**Numba** is an open-source python library that provides just-in-time compilation for python code to speed it up. It can speed up our existing python functions by decorating our functions with various decorators provided by it. The most commonly used decorator is **@jit** decorator which works with the majority of python functions. Please feel free to check our tutorial on **@jit** decorator if you want to learn about it.

Apart from **@jit**, numba provides two other decorators for designing numpy-like universal functions.

**@vectorize**- This decorator can turn a function that works on scalars into a function that can take an array of scalars and apply a function on them. It also speeds up the function which works on an array of scalars by a big amount. The input and output array shapes are the same with this decorator. Please feel free to check our tutorial on it where we have covered the decorator in detail with examples.**@guvectorize**- This decorator lets us create a function that takes input arrays and returns an array that can be a different size than input arrays. It can speed up arbitrary operations on input arrays. The functions created with this decorator also do not return output arrays. The output arrays need to be given as an argument of function and it'll be filled in with results.
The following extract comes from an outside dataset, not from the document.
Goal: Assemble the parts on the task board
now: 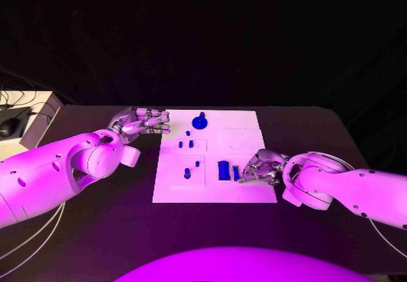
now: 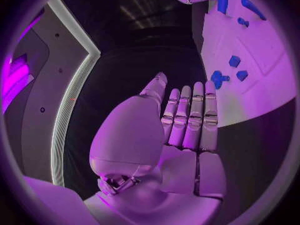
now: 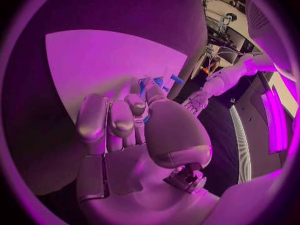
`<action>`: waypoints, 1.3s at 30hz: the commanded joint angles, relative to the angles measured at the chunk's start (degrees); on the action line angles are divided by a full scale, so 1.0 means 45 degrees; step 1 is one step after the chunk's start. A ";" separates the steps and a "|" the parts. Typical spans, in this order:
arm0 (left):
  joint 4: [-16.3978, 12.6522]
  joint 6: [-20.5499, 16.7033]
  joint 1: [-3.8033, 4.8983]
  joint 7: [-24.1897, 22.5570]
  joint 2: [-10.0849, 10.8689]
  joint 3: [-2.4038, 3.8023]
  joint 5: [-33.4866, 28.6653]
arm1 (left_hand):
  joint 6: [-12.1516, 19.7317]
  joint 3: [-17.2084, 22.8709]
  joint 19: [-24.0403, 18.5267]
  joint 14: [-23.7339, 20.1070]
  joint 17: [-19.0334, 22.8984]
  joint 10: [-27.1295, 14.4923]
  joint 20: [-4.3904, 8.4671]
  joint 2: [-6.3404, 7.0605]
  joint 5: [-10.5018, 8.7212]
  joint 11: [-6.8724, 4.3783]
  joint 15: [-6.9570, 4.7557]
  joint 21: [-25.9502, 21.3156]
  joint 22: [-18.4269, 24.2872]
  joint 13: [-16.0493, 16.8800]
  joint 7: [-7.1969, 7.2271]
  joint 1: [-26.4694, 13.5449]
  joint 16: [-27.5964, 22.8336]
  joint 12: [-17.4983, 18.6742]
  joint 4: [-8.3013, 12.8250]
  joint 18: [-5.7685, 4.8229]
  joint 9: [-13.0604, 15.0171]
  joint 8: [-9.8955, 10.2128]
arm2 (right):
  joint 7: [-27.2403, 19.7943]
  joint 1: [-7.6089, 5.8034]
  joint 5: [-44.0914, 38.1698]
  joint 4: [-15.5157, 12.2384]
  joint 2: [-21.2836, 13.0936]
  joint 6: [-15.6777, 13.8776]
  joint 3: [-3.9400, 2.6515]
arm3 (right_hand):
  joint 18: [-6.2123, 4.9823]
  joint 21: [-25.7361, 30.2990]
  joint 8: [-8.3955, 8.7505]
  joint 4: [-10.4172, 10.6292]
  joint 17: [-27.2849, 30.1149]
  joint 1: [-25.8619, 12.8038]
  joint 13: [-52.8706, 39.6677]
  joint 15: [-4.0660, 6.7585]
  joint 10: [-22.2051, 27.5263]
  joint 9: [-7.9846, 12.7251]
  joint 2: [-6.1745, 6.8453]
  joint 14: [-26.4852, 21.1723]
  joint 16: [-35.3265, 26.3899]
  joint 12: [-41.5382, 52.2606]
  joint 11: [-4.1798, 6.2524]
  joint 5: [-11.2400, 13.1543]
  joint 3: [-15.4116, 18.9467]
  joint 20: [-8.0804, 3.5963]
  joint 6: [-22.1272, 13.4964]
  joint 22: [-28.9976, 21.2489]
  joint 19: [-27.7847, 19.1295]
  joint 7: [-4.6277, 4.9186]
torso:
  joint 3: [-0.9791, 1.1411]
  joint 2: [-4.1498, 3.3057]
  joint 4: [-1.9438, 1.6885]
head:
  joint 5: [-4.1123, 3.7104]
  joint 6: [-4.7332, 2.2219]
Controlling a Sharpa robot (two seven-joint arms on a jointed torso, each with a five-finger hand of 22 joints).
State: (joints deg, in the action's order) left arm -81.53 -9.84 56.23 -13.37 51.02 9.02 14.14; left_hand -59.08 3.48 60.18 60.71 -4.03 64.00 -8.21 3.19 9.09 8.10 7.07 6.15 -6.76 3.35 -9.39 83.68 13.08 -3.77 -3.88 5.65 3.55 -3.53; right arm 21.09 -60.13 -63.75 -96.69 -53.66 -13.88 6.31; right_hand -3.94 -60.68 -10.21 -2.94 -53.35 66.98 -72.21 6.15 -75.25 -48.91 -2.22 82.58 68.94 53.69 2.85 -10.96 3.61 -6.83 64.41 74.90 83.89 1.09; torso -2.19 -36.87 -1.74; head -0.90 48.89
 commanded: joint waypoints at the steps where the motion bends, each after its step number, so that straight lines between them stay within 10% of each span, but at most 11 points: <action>1: -0.0024 0.0223 -0.0002 -0.0094 -0.0016 0.0009 0.0032 | 0.0032 -0.0026 -0.0092 -0.0092 -0.0016 -0.0113 0.0004 -0.0061 0.0004 -0.0010 -0.0026 -0.0058 0.0011 0.0017 -0.0074 -0.0055 0.0042 0.0057 -0.0081 -0.0237 0.0001 -0.0018 | 0.0295 0.0045 -0.0287 0.0028 0.0061 -0.0134 -0.0003 | 0.0095 -0.0036 -0.0058 0.0006 -0.0003 0.0067 -0.0013 0.0011 -0.0094 -0.0022 0.0022 0.0035 -0.0023 0.0055 0.0025 -0.0063 -0.0082 -0.0013 0.0077 0.1838 0.0574 -0.0022 | 0.0003 0.0003 -0.0012 | -0.0018 0.0032; 25: -0.0004 0.0255 -0.0004 -0.0061 0.0013 0.0009 0.0033 | 0.0017 -0.0057 -0.0086 -0.0095 -0.0016 -0.0099 0.0001 -0.0071 0.0007 -0.0015 -0.0029 -0.0064 0.0018 0.0017 -0.0073 -0.0025 0.0049 0.0057 -0.0099 -0.0235 0.0001 -0.0019 | 0.1161 0.0130 0.0161 0.0454 0.0399 -0.0035 -0.0005 | 0.0108 0.0033 -0.0184 0.0142 0.0055 -0.0169 -0.0009 0.0039 -0.0091 -0.0105 -0.0273 0.0034 -0.0072 0.0008 0.0056 -0.1042 -0.0226 -0.0048 -0.0031 0.1822 0.0569 -0.0062 | -0.0001 0.0008 -0.0006 | 0.0024 0.0080; 39: -0.0004 0.0356 -0.0005 0.0037 0.0008 0.0009 0.0084 | 0.0012 -0.0035 -0.0085 -0.0096 -0.0015 -0.0097 0.0003 -0.0084 0.0015 -0.0016 -0.0031 -0.0065 0.0018 0.0017 -0.0071 0.0007 0.0049 0.0057 -0.0084 -0.0236 0.0001 -0.0018 | 0.0830 0.0130 0.0487 0.0326 0.0325 0.0310 -0.0004 | 0.0092 0.0262 -0.0052 -0.0433 0.0191 0.0154 -0.0028 0.0015 -0.0069 0.0156 0.0518 0.0025 -0.0179 0.0007 0.0020 -0.1049 -0.0131 -0.0029 0.0102 0.1777 0.0524 -0.0008 | 0.0016 -0.0001 0.0005 | 0.0012 0.0078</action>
State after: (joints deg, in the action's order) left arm -81.47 -9.40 56.22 -13.12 51.12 9.02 14.22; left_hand -59.07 3.24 60.18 60.71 -4.03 64.00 -8.20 3.19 9.09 8.10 7.07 6.15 -6.76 3.35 -9.39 83.68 13.08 -3.77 -4.12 5.66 3.55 -3.53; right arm 25.34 -59.62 -62.17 -95.02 -52.12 -13.72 6.25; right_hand -3.94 -59.73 -10.63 -4.93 -52.55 67.62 -72.30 6.15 -75.45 -48.28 -0.35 82.58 68.29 53.68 3.04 -15.86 2.74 -6.83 64.44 74.92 83.89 1.05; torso -2.13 -36.84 -1.72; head -0.85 49.22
As a part of this tutorial, we'll explain with examples how we can use **@guvectorize** decorator available from **Numba** to speed up our functions. We'll explain various arguments of the decorator as well. We'll create **@guvectorize** decorated numba functions to perform some operations and compare them with functions without a decorator to measure performance improvements due to decorator. We'll be measuring the time of functions to measure performance. Below we have listed important sections of our tutorial.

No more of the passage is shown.